Odd. Is the snmp_exporter output that you show viewed directly using "curl" or similar, without having gone via Prometheus or any other software first?

In hex those are:

000e 8075 5ae0 4610  # snmp_exporter
000e 8084 c96b b663  # snmpbulkwalk

respectively. At first I thought of #350 but it's not that.  I then wondered if these metrics are subject to some intermediate processing as a float32: 

No: this would give
4.0819576e+15
e8084d0000000
which is still very close to the correct value.

As others have said: I think a raw tcpdump is required. Add "-s0 -X" to get the full packet decode in hex.  But this won't work if you're using v3 authPriv, obviously.

One other thought: are you using the same version of SNMP for both snmp_exporter and snmpbulkwalk?  If one is using v3 and the other v2c (say), then it's conceivable this could tickle a bug in the device.

I'd also try using authNoPriv instead of authPriv; it's not impossible there's a decryption bug somewhere.

Betts Wang

unread,
Oct 4, 2022, 9:38:51 AM10/4/22
to Prometheus Users
在2022年10月4日星期二 UTC+8 17:26:06<Brian Candler> 写道:

 Odd. Is the snmp_exporter output that you show viewed directly using "curl" or similar, without having gone via Prometheus or any other software first?

I use web listening port 9116 of  snmp_export and manually snmpbulkwalk to inquire the value. Both they are on the same one system. 

In hex those are:
000e 8075 5ae0 4610  # snmp_exporter
000e 8084 c96b b663  # snmpbulkwalk

tcpdump is only for snmp_export when I change the snmp.yml  to only one port's oid. So their value will be normal value.



As others have said: I think a raw tcpdump is required. Add "-s0 -X" to get the full packet decode in hex.  But this won't work if you're using v3 authPriv, obviously.

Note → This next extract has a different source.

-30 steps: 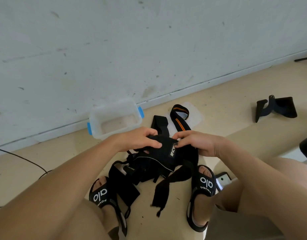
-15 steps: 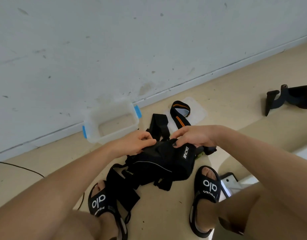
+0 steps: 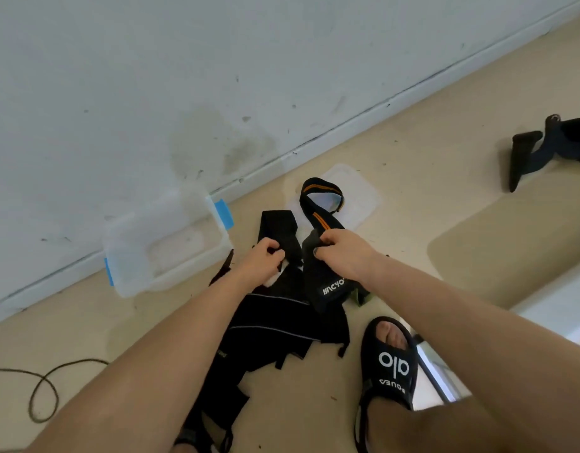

Cause the network devices are on the produce enviroment ,  it's hard to change the authencation .
 

One other thought: are you using the same version of SNMP for both snmp_exporter and snmpbulkwalk?  If one is using v3 and the other v2c (say), then it's conceivable this could tickle a bug in the device.

yes , I use the same version snmp , only v3



there is strange when I change the snmp.yml to only one port's oid and promethues.yml to only one target. The promethus data is be normal . It meet the settiong of scrape_interval ( 10s). But when I resume the configs , the promethus data is unnormal , scrape_interval will be 1 minute one value.
 

Betts Wang

unread,
Oct 4, 2022, 9:46:24 AM10/4/22
to Prometheus Users
2.jpg3.jpg

Brian Candler

unread,
Oct 5, 2022, 3:44:49 AM10/5/22
to Prometheus Users
I can see from the graphs that the data appears to go up only once per minute, but that might be that the data from the device itself is only updated once per minute, not anything to do with scraping.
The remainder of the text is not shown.